The construction is very similar to the construction of the Cantor set , where the middle part is removed from a line, or the Sierpinski triangle , in which the middle part is removed from a triangle. In 3 dimensions, the construction of the Sierpinski carpet becomes the construction of the Menger sponge .
Area
The area of the (remaining) carpet can be as a result pose: If we assume that the side length of the original square is 1, then for the explicit representation and for the recursive representation , .
Computer program
The following Java applet draws a Sierpinski carpet using a recursive method:
import java.awt.*;
import java.applet.*;
public class SierpinskiCarpet extends Applet
{
private Graphics g = null;
private int d0 = 729; // 3^6
public void init()
{
g = getGraphics();
resize(d0, d0);
}
public void paint(Graphics g)
{
// Rekursion starten:
drawSierpinskiCarpet (0, 0, getWidth(), getHeight() );
}
private void drawSierpinskiCarpet(int xOL, int yOL, int breite, int hoehe)
{
if (breite>2 && hoehe>2)
{
int b = breite/3;
int h = hoehe/3;
g.fillRect (xOL+b, yOL+h, b, h);
for (int k=0; k<9; k++) if (k!=4)
{
int i=k/3;
int j=k%3;
drawSierpinskiCarpet (xOL+i*b, yOL+j*h, b, h); // Rekursion
}
}
}
}
topology
In topology one considers the Sierpinski carpet as a subspace of the Euclidean metric provided . It represents a nowhere dense , locally coherent , metric continuum and is - together with the Sierpinski triangle - not least for this reason a particularly remarkable topological space .
literature
- PS Alexandroff : Introduction to set theory and general topology (= university books for mathematics . Volume 85 ). VEB Deutscher Verlag der Wissenschaften, Berlin 1984.

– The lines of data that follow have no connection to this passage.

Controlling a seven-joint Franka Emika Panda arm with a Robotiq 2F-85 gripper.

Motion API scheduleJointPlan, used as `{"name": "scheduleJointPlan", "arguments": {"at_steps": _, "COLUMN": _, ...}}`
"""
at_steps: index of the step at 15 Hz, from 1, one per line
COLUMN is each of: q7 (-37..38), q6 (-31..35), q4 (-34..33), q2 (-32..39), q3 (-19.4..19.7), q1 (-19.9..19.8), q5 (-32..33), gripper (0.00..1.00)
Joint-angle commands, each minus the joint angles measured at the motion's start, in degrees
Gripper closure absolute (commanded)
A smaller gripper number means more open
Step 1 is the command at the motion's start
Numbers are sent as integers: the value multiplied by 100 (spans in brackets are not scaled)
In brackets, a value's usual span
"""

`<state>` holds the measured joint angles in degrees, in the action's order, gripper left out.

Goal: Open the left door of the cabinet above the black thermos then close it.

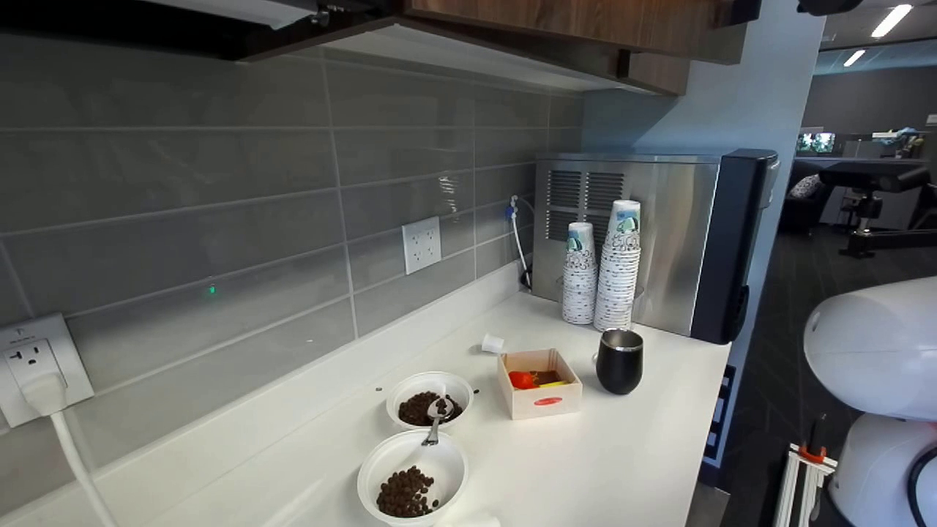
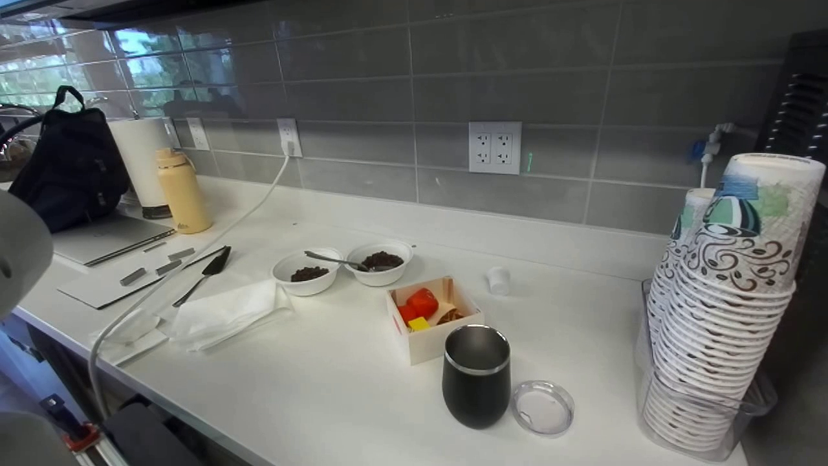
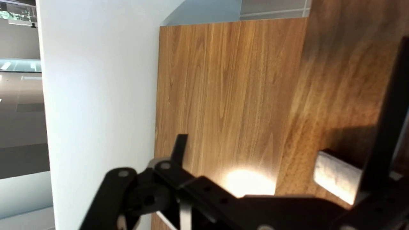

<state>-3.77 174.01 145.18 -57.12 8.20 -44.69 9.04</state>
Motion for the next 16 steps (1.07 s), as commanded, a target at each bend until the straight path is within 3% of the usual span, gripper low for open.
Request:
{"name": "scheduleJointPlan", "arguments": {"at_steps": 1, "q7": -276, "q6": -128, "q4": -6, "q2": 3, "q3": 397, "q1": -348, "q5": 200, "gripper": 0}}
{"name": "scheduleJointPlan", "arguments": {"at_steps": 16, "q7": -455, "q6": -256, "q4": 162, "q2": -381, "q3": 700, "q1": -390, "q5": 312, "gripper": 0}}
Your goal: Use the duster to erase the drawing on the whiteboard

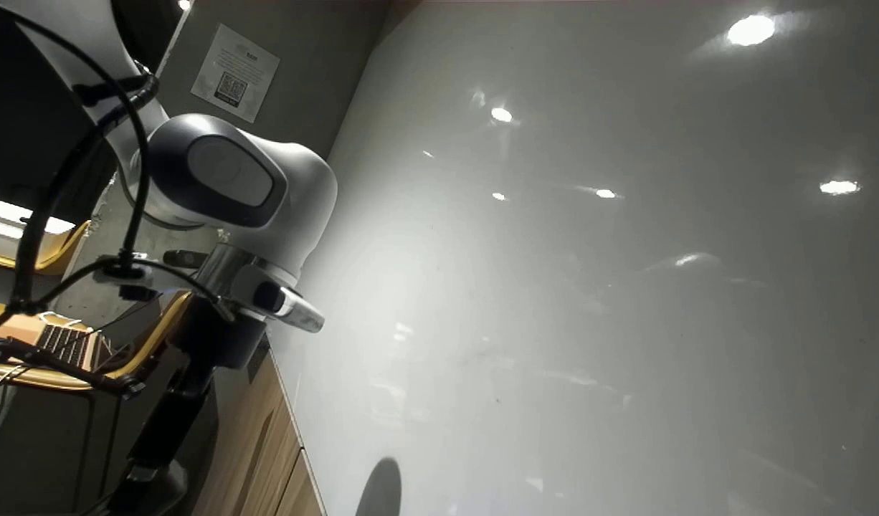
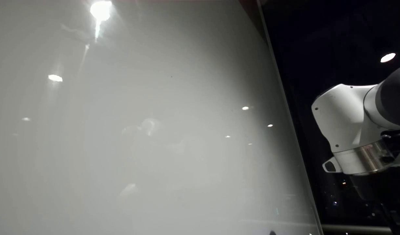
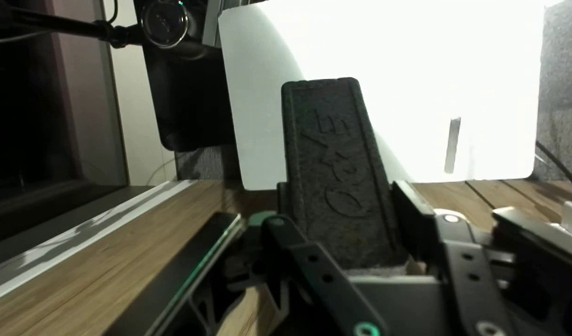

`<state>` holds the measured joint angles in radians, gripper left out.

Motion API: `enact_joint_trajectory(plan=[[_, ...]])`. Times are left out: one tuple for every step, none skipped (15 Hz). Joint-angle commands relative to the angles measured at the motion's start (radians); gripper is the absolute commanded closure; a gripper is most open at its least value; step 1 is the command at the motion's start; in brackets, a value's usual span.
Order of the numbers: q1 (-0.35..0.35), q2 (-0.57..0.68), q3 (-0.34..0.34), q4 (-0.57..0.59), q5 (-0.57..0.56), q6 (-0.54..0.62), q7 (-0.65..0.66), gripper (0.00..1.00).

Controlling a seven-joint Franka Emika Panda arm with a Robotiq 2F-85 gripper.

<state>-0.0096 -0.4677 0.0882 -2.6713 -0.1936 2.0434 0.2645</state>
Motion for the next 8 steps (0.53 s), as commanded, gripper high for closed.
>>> enact_joint_trajectory(plan=[[0.020,0.010,-0.030,-0.064,0.062,0.069,-0.076,0.71],[0.025,0.015,-0.029,-0.076,0.079,0.081,-0.090,0.71],[0.030,0.020,-0.028,-0.086,0.096,0.092,-0.106,0.71],[0.037,0.044,-0.025,-0.070,0.113,0.092,-0.121,0.71],[0.042,0.050,-0.024,-0.078,0.126,0.102,-0.134,0.71],[0.047,0.060,-0.023,-0.080,0.137,0.105,-0.143,0.71],[0.051,0.071,-0.023,-0.080,0.146,0.107,-0.154,0.71],[0.053,0.084,-0.022,-0.080,0.151,0.113,-0.161,0.71]])
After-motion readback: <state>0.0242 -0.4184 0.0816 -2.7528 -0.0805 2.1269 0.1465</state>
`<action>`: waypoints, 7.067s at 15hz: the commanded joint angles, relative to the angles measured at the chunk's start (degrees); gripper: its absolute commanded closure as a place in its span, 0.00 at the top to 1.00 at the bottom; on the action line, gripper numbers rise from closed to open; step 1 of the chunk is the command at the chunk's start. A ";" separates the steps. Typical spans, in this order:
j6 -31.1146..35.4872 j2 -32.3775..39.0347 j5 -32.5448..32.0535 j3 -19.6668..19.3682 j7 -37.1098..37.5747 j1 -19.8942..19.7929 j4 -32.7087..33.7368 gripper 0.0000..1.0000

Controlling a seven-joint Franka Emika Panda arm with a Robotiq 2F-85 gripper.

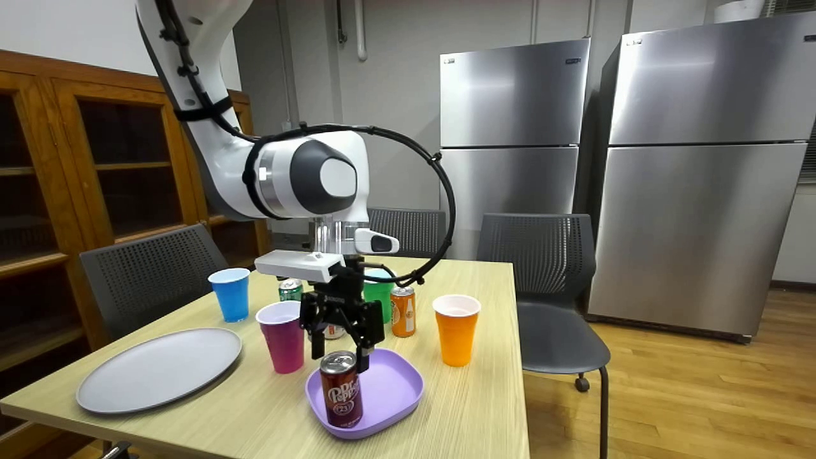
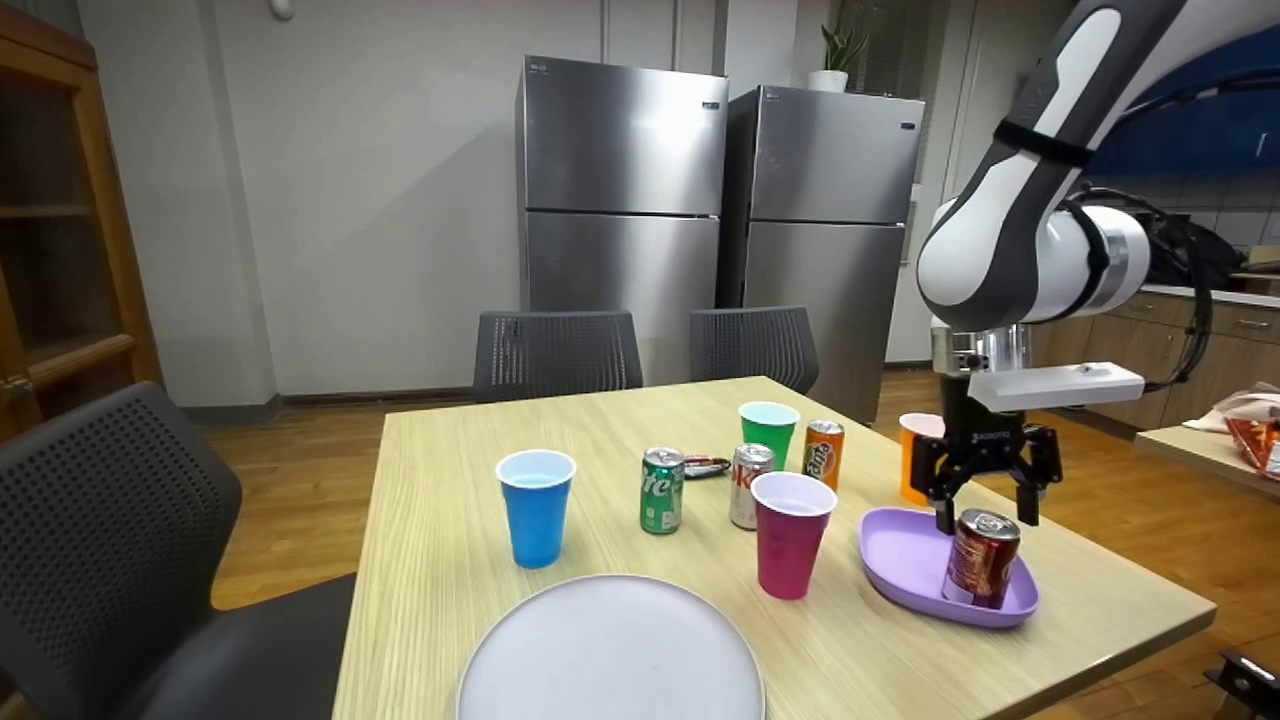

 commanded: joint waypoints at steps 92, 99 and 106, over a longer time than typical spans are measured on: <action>-22.00 -5.83 -3.76 21.19 -2.42 20.44 15.82 0.01; -23.59 -5.25 -6.70 23.68 1.02 24.22 16.47 0.01; -22.91 -2.66 -9.21 25.99 4.20 27.94 19.58 0.01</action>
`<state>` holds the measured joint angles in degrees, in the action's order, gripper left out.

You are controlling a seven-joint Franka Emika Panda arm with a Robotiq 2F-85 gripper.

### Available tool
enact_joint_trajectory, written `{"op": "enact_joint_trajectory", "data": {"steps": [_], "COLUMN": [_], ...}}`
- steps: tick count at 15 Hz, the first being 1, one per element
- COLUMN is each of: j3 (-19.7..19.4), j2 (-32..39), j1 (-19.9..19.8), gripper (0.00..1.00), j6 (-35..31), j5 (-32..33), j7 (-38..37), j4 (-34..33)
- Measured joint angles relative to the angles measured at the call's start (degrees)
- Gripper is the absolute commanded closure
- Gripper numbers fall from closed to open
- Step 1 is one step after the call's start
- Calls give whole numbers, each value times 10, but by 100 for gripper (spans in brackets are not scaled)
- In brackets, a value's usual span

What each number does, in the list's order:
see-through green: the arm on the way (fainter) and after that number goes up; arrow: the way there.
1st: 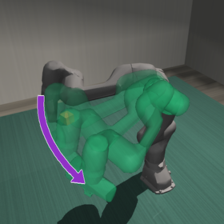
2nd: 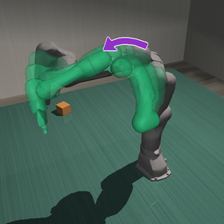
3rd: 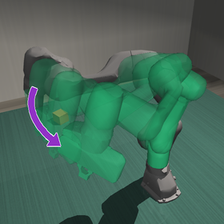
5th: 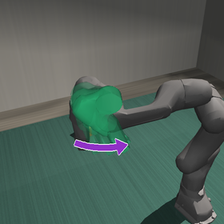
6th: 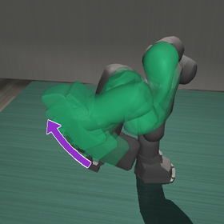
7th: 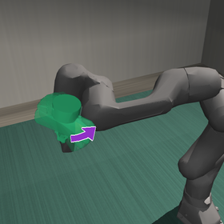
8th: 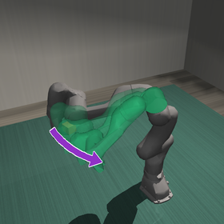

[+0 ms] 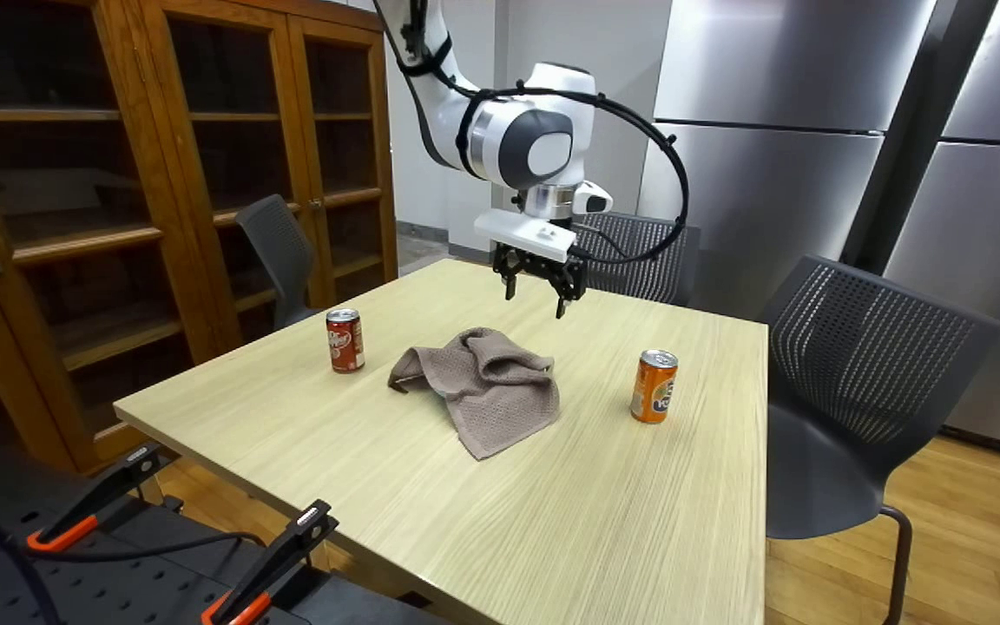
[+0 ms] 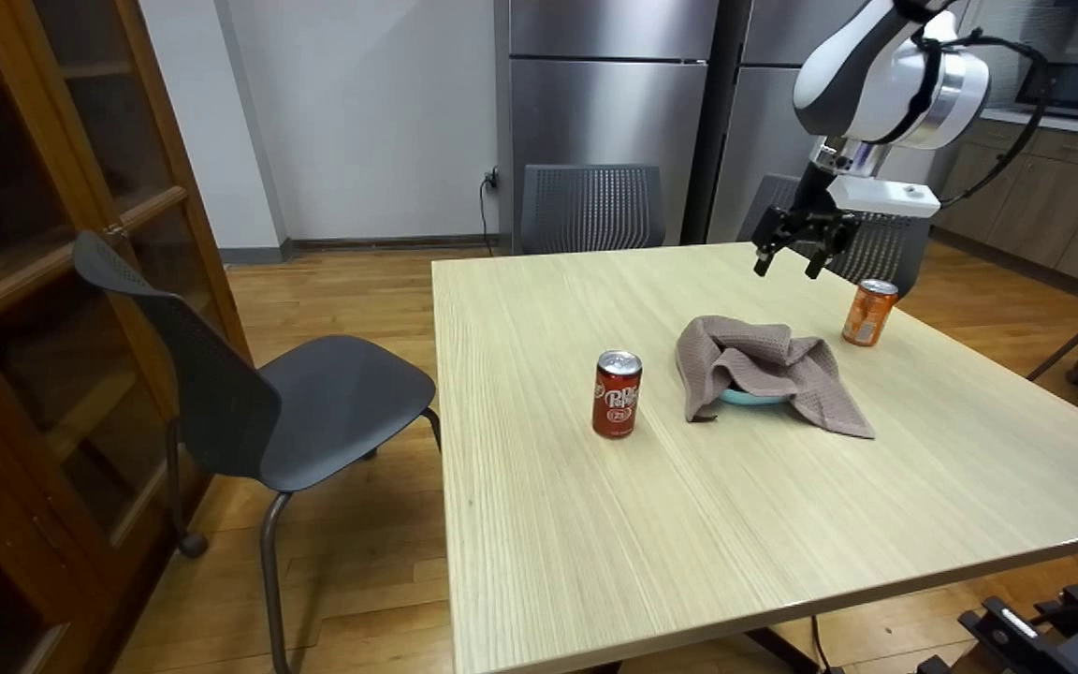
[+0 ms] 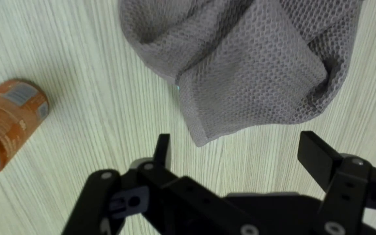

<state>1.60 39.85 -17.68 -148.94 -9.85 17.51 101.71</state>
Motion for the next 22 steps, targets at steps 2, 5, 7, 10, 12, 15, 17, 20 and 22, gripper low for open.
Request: {"op": "enact_joint_trajectory", "data": {"steps": [2,5,7,10,12,15,17,20,22], "j3": [0,0,0,-1,-1,-2,-3,-7,-13], "j2": [-33,-78,-108,-150,-176,-206,-221,-242,-252], "j1": [0,1,1,1,1,1,1,5,14], "gripper": [0,0,0,0,0,0,0,0,0], "j6": [-32,-89,-127,-167,-169,-169,-168,-168,-168], "j5": [0,0,0,0,0,1,1,1,2], "j7": [-4,-14,-20,-24,-24,-24,-24,-24,-26], "j4": [60,153,217,306,351,400,422,448,458]}}
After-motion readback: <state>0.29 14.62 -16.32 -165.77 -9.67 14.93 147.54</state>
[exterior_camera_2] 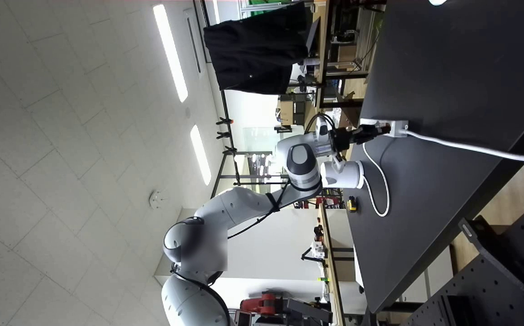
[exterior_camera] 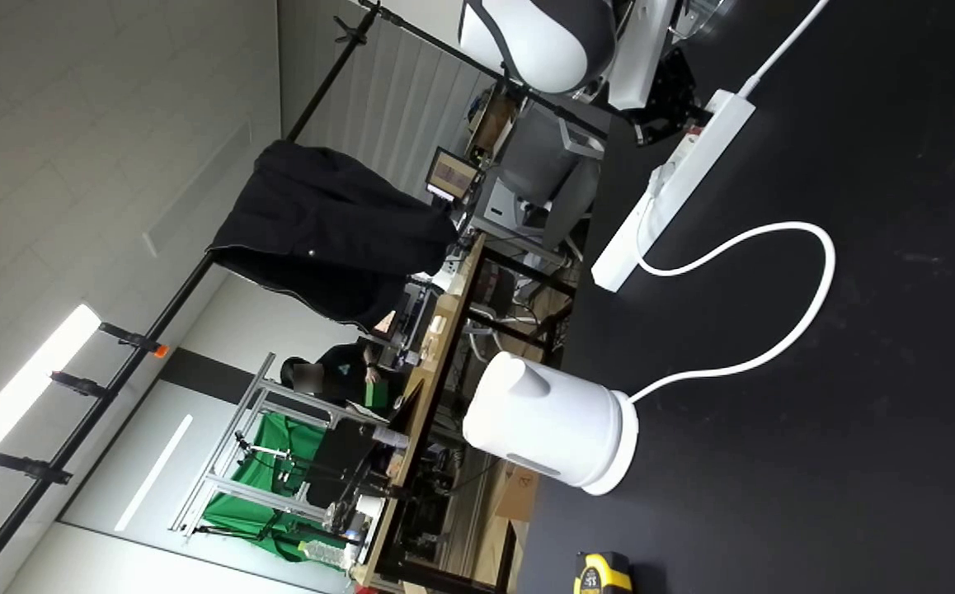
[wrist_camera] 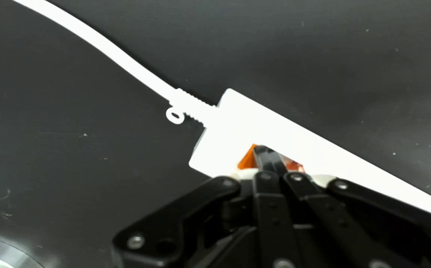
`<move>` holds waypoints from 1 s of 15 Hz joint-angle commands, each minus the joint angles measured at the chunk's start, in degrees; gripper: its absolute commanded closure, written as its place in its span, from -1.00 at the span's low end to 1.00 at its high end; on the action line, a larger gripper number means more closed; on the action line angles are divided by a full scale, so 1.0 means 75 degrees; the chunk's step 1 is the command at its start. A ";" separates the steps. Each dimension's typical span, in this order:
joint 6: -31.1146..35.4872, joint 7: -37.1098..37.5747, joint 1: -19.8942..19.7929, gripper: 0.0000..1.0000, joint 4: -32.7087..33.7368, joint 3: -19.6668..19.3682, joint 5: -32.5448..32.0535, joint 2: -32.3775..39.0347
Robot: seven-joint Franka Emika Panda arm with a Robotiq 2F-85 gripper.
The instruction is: Turn on the extension cable
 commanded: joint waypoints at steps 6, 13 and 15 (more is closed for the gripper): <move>-0.0489 -0.0047 -0.0821 1.00 -0.0434 0.0570 0.0118 -0.1719; -0.1669 0.0107 -0.0946 -0.04 -0.0505 0.0578 -0.0544 -0.2288; -0.1900 0.0110 -0.0992 -0.32 -0.0461 0.0627 -0.0641 -0.2283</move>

- Claudi Alsina, Roger B. Nelsen: Pearls of Mathematics: 20 geometric figures as starting points for mathematical exploratory trips . Springer Spectrum, Berlin, Heidelberg 2015, ISBN 978-3-662-45460-2 , doi : 10.1007 / 978-3-662-45461-9 .
Individual evidence
- ↑ a b P. S. Alexandroff: Introduction to set theory and general topology. 1984, pp. 191-192.
- ^ Claudi Alsina, Roger B. Nelsen: Pearls of mathematics. 2015, pp. 225–226.